=== Begin Enclosure ===
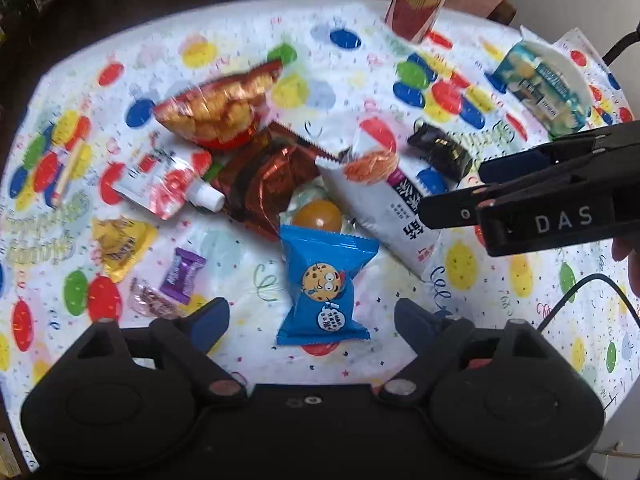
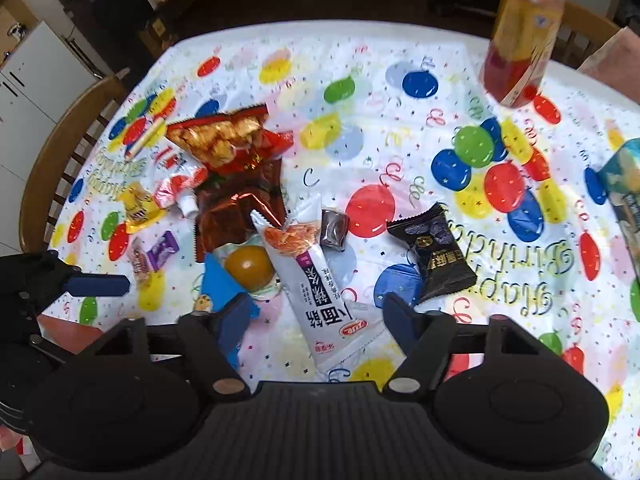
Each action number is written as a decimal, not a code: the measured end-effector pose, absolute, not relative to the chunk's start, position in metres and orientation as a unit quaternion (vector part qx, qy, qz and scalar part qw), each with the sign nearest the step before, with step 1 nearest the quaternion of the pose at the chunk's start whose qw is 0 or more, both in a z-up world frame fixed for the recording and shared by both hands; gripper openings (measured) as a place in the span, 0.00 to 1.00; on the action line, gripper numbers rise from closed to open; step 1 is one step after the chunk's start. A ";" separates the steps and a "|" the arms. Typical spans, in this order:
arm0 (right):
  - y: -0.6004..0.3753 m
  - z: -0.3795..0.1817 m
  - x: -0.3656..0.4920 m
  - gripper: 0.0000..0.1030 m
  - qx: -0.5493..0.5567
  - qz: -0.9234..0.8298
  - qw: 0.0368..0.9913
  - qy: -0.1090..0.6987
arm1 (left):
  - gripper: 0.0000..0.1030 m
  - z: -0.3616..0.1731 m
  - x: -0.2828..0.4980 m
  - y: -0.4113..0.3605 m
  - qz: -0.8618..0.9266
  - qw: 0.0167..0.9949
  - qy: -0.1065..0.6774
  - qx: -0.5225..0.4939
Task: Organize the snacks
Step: 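Grasp the blue cookie packet with left tool while right tool grasps white snack bag, then carry both packets into the white box and open both tools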
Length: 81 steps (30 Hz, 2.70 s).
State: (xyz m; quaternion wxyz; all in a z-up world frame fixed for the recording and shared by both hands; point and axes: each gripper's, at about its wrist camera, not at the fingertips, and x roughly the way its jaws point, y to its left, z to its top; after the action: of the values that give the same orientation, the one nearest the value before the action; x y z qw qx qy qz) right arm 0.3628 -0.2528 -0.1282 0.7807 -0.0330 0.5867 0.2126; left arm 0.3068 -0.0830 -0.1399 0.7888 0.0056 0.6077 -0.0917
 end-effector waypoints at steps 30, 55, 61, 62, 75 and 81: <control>-0.239 -0.158 0.365 0.11 -0.033 0.205 0.774 0.598 | 0.31 -0.176 0.330 -0.083 -0.094 0.761 0.640 -0.044; -0.244 -0.055 0.297 0.04 0.017 0.218 0.816 0.534 | 0.31 -0.089 0.279 -0.040 -0.094 0.804 0.582 -0.074; -0.242 -0.030 0.263 0.04 0.020 0.228 0.821 0.523 | 0.31 -0.068 0.250 -0.038 -0.108 0.810 0.573 -0.066; -0.242 -0.027 0.256 0.04 0.021 0.229 0.822 0.521 | 0.31 -0.065 0.245 -0.037 -0.109 0.810 0.572 -0.067; -0.231 -0.015 0.186 0.04 0.027 0.242 0.821 0.516 | 0.31 -0.051 0.184 -0.020 -0.121 0.810 0.570 -0.072; -0.224 -0.027 0.161 0.04 0.030 0.248 0.813 0.526 | 0.31 -0.059 0.164 -0.018 -0.124 0.805 0.576 -0.068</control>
State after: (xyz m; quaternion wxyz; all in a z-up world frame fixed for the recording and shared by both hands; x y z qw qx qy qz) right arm 0.1610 -0.2245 -0.0269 0.8133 0.0304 0.5256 0.2478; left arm 0.1635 -0.0179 -0.0594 0.8051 -0.0681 0.5759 -0.1241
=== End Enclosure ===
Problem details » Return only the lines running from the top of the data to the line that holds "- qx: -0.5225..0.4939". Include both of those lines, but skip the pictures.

Answer for this exercise »
Each action number is written as a decimal, not a code: the measured end-effector pose, absolute, not relative to the chunk's start, position in metres and orientation as a unit quaternion (vector part qx, qy, qz and scalar part qw), each with the sign nearest the step before, with step 1 nearest the quaternion of the pose at the chunk's start whose qw is 0 or more, both in a z-up world frame fixed for the recording and shared by both hands; gripper openings (measured) as a place in the span, 0.00 to 1.00; on the action line, gripper numbers rise from closed to open; step 1 is one step after the chunk's start. A ";" separates the steps and a "|" the arms. Typical spans, in this order:
arm0 (right):
  - y: -0.6004..0.3753 m
  - z: -0.3795..0.1817 m
  - x: -0.3656..0.4920 m
  - gripper: 0.0000..0.1030 m
  - qx: -0.5493..0.5567
  - qz: -0.9234..0.8298
  - qw: 0.0368..0.9913
  - qy: -0.1090..0.6987
arm1 (left):
  - gripper: 0.0000..0.1030 m
  - z: -0.3616..0.1731 m
  - x: -0.2828..0.4980 m
  - y: -0.4113..0.3605 m
  - qz: -0.8618..0.9266
  - qw: 0.0167..0.9949
  - qy: -0.1065..0.6774
  - qx: -0.5225..0.4939

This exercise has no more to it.